For ELISA based Pf14-3-3I/PfCDPK1 PPI analysis, poly-l-Lysine treated 96-welled microtitre plate was coated with the bait protein, rCDPK1 (or rpCDPK1), followed by addition of increasing concentrations of the prey protein, r14-3-3I (or GST, as negative control). The interaction analysis was done by using monoclonal antibody against GST protein. Concentration dependent binding between rCDPK1 (or rpCDPK1) and r14-3-3I was observed (Figure 3b). Furthermore, PPI analysis by ELISA indicated that phosphorylation status of PfCDPK1 dictates its interaction with r14-3-3I. No significant absorbance (OD490 nm) was observed for interaction of rCDPK1 (or, rpCDPK1) with GST alone. To quantitate the interaction between rCDPK1 (or rpCDPK1) and r14-3-3I, SPR analysis was performed by using AutoLab Esprit SPR. r14-3-3I was immobilized at an average density of 4.3 ng per 1 mm2 of the sensor chip surface. Once immobilized, r14-3-3I demonstrated good stability throughout the experiment. Interaction analysis was done by injecting serial dilutions of either rCDPK1 or rpCDPK1, ranging from 100 nM to 1 µM, over the r14-3-3I-immobilized sensor chip surface, followed by comparing their respective kinetics and binding affinities at RT. With increase in mass concentration of rCDPK1 and rpCDPK1, gradual increase in sensor signal was observed, which linearly correlated with corresponding change in refractive index of the medium immediately adjacent to the SPR sensing surface. Concentration dependent real-time sensorgrams alongwith KD values of the interactions are shown in Figure 3c. rCDPK1 and rpCDPK1 showed differential binding affinities for r14-3-3I, with KD values of 0.67 ± 0.0036 µM and 1.35 ± 0.0083 µM, respectively. To provide mechanistic insight into the role of Pf14-3-3 in regulating PfCDPK1 activity, we tested kinase activity of rCDPK1 in vitro, in the presence of r14-3-3. However, we observed only marginal increment in the phosphorylation status of casein, and no significant increase in auto-phosphorylation status of PfCDPK1, as confirmed by in-gel staining of the reaction mixtures with Pro-Q Diamond phosphoamino acid stain (Figure 3d and Supplementary Figure S4).
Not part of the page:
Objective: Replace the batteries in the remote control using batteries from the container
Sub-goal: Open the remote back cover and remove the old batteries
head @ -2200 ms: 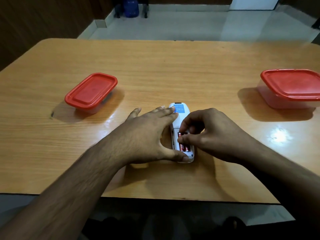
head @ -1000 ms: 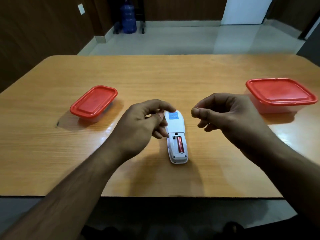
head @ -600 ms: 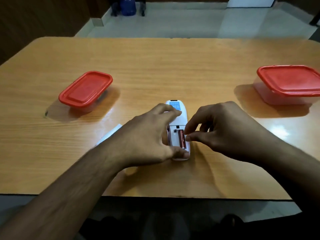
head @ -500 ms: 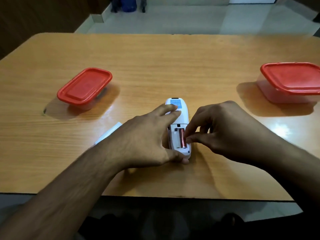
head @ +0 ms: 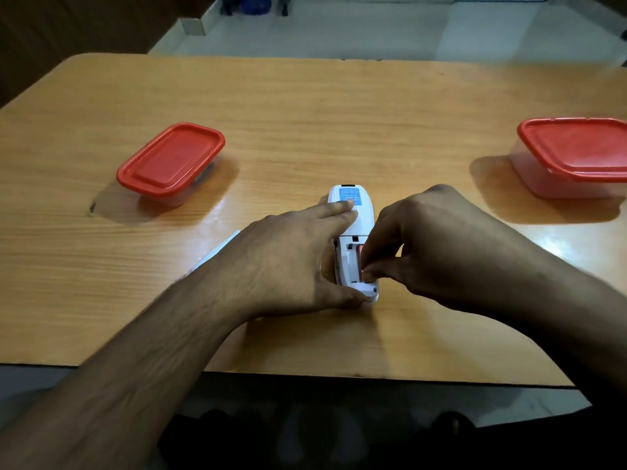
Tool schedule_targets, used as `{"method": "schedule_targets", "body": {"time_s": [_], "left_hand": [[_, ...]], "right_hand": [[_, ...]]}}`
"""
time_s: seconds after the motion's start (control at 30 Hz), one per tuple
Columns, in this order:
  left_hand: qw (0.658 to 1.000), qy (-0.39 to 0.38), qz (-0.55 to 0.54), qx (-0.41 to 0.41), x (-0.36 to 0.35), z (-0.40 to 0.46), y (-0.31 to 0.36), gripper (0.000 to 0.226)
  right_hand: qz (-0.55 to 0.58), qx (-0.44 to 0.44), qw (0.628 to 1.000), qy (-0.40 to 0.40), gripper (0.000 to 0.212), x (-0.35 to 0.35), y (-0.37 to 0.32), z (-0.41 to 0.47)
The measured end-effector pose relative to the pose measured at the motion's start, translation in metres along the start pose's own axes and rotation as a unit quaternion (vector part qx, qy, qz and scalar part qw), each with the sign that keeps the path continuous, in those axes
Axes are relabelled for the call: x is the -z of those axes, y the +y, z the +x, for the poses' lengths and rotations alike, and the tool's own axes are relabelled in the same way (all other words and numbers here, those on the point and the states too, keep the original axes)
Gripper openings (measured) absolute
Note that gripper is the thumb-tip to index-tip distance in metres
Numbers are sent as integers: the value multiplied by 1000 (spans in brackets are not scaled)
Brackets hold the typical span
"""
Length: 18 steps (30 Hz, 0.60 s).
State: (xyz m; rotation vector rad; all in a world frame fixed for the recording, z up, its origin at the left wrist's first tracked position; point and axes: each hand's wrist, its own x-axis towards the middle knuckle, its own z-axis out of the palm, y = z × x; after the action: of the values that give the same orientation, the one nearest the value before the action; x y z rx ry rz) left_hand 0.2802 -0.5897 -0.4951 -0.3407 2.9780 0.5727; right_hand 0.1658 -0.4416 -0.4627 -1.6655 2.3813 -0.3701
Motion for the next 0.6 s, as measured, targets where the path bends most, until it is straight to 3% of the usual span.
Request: {"method": "schedule_targets", "body": {"time_s": [0.6], "left_hand": [[1000,-14,-12,-9,4,3,1,110]], "right_hand": [[29,20,999,2,20,-3,2,-7]]}}
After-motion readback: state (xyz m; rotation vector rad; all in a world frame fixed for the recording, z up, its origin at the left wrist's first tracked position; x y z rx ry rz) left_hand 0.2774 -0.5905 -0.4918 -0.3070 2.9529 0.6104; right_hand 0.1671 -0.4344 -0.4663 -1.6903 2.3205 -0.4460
IFA was performed on synchronized P. falciparum 3D7 culture to check for co-localization of 14-3-3I and CDPK1, by probing mature stages of the parasite with anti-Pf14-3-3I mouse-serum and anti-PfCDPK1 rabbit-serum. 14-3-3I protein was found to co-localize very nicely with CDPK1 protein towards cell periphery, in mature schizonts and free merozoites (Figure 3e (i)). In support of the confocal images, co-localization analysis is shown by a representative scatter plot (Figure 3e (ii)) and mean Pearson's correlation coefficient (r) (Figure 3e (ii)), as analyzed by using Olympus cellSens dimensions imaging software. Green intensity (Pf14-3-3I) is shown on the x-axis and red intensity (PfCDPK1) is shown on the y-axis; and, r = 0.79 ± 0.04 (n = 34). Yellow dots on the scatter plot show the co-localization of Pf14-3-3I and PfCDPK1.
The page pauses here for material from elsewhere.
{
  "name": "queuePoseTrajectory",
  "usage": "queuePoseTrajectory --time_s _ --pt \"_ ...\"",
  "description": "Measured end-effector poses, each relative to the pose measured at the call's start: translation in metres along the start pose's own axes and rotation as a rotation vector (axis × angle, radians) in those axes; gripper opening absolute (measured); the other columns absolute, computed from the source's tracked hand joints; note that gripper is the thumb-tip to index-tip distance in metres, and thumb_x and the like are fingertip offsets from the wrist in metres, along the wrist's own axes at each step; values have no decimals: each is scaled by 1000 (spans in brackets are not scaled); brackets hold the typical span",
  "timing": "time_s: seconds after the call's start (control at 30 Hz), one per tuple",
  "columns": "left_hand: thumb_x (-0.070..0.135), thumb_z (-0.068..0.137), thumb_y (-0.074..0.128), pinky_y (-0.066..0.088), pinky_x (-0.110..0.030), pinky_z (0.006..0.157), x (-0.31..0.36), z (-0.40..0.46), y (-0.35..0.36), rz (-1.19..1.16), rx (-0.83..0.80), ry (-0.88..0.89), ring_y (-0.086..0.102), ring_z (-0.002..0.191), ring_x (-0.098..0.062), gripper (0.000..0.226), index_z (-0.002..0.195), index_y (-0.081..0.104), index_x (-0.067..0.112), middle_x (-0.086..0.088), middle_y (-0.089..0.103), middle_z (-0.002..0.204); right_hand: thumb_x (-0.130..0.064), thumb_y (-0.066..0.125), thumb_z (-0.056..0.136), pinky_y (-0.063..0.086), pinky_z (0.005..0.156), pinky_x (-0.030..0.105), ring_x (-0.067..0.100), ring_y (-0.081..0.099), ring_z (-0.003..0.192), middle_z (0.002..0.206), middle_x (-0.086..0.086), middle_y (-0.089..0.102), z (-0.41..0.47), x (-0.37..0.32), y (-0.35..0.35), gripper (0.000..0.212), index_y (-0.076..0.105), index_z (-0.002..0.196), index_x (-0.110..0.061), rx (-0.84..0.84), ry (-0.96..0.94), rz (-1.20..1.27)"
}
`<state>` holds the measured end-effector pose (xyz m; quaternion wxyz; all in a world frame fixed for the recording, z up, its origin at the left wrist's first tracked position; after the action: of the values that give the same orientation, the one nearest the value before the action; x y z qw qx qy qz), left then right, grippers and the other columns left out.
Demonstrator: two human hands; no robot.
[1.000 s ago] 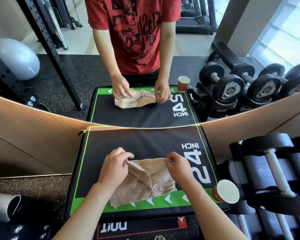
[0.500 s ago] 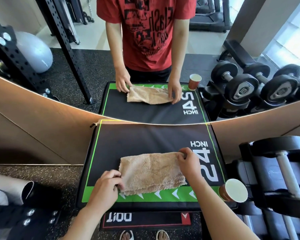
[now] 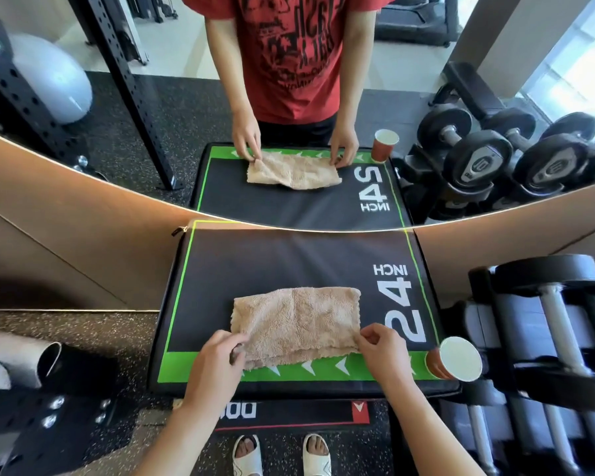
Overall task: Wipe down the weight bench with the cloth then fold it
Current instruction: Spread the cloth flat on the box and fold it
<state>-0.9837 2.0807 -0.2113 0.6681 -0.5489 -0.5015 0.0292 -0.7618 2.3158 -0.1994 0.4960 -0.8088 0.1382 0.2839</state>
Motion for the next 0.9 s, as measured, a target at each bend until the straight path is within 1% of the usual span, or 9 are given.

We utilized two different phosphopeptides: Mode I (ARSHpSYPA or peptide 1) and Mode II (RLYHpSLPA or peptide 2) (pS: phosphoserine) to inhibit Pf14-3-3/PfCDPK1 interaction [87–92], as mentioned in materials and methods section. These phosphopeptides were identified by Rittinger et al.  from oriented peptide library screening, and are recognized by all mammalian and S. cerevisiae 14-3-3 isotypes.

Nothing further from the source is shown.